» **How to complete this task**: Using the entries that follow, write out the line containing "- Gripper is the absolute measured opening", the line containing "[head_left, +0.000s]", and every line between them, exactly and nothing else.

[[ Materials provided open ]]

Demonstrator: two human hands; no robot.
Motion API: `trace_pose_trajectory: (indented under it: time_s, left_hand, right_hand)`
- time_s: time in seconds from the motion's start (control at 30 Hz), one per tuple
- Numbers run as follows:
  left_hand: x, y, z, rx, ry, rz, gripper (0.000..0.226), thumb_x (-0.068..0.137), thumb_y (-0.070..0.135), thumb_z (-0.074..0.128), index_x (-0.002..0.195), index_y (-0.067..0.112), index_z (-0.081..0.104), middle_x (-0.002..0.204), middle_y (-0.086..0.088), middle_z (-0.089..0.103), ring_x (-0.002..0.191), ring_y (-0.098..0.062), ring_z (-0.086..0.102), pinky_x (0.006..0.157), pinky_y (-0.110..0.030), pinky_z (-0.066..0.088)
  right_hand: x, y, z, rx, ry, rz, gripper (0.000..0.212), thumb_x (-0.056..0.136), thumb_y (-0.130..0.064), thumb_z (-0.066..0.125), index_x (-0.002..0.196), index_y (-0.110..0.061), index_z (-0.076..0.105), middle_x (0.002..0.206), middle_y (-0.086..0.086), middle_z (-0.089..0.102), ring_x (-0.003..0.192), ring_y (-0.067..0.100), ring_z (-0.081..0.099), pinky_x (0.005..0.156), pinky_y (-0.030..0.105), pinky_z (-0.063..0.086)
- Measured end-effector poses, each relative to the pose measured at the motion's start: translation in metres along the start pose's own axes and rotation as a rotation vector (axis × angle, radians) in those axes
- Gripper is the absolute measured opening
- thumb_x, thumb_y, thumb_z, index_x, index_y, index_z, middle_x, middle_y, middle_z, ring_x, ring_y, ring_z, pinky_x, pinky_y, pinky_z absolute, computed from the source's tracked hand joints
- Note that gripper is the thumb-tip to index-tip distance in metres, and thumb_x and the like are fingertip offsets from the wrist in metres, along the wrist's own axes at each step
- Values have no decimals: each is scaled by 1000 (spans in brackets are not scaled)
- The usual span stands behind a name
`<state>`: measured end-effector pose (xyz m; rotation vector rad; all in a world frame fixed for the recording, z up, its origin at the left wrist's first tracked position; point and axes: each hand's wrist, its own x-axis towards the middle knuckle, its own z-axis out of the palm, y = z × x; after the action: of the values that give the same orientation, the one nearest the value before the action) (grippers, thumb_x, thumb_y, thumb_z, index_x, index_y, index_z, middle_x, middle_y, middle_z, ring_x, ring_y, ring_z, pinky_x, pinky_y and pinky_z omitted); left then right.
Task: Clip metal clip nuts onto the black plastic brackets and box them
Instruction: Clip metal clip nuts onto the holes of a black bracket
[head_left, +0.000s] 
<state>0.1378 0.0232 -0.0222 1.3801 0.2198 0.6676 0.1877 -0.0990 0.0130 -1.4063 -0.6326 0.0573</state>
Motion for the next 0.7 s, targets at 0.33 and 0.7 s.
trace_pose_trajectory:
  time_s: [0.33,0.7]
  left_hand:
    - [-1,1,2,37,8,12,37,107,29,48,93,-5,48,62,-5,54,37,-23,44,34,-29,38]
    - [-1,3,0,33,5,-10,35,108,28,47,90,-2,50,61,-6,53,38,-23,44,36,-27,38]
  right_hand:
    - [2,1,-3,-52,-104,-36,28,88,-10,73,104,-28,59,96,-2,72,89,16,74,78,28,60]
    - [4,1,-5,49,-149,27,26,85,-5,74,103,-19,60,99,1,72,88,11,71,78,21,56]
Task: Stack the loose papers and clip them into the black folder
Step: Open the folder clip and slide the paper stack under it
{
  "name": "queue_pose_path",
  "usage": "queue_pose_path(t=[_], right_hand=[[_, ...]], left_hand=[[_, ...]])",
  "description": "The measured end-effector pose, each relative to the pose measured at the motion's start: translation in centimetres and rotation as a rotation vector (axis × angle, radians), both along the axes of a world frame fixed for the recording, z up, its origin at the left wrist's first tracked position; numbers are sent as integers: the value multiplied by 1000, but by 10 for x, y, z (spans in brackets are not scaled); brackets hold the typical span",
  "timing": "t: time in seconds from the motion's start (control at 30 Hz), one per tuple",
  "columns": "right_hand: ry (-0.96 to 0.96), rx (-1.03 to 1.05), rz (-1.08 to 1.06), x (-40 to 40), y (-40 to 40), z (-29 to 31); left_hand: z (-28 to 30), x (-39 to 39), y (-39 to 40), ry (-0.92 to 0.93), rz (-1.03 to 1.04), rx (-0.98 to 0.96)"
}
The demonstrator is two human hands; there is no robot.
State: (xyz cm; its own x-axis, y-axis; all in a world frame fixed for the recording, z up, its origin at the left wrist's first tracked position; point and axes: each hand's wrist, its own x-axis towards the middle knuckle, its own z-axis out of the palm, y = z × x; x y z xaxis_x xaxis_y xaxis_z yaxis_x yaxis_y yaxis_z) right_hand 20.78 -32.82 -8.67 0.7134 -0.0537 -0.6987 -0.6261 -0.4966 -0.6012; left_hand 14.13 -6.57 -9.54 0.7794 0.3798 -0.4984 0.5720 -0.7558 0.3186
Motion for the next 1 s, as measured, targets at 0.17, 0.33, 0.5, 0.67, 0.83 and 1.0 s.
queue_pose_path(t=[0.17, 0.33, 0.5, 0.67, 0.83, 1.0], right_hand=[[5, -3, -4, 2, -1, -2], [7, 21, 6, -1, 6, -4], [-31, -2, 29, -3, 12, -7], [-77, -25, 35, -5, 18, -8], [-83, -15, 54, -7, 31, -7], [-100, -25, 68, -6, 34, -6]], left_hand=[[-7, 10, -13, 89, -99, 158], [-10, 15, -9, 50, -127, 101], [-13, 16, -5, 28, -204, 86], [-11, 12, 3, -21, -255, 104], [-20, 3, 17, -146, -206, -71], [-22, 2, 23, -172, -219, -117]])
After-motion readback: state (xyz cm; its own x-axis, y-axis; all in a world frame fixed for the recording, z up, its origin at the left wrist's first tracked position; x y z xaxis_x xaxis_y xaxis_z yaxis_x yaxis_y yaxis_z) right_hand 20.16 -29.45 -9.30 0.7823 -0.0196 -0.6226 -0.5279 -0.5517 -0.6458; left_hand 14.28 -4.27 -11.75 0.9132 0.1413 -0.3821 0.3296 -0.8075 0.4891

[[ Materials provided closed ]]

» **Completed task**:
- Gripper is the absolute measured opening
- thumb_x, thumb_y, thumb_z, index_x, index_y, index_z, middle_x, middle_y, middle_z, ring_x, ring_y, ring_z, pinky_x, pinky_y, pinky_z absolute, computed from the source's tracked hand joints
- Note that gripper is the thumb-tip to index-tip distance in metres, and thumb_x and the like are fingertip offsets from the wrist in metres, along the wrist's own axes at each step
- Values have no decimals: each is scaled by 1000 (spans in brackets are not scaled)
- The usual span stands behind a name
`<state>`: measured end-effector pose (xyz m; rotation vector rad; all in a world frame fixed for the recording, z up, its origin at the left wrist's first tracked position; point and axes: each hand's wrist, its own x-axis towards the middle knuckle, its own z-axis out of the palm, y = z × x; after the action: of the values that give the same orientation, the one nearest the value before the action) (grippers, thumb_x, thumb_y, thumb_z, index_x, index_y, index_z, middle_x, middle_y, middle_z, ring_x, ring_y, ring_z, pinky_x, pinky_y and pinky_z omitted); left then right.
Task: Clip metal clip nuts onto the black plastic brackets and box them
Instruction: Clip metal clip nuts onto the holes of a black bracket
[head_left, +0.000s] 

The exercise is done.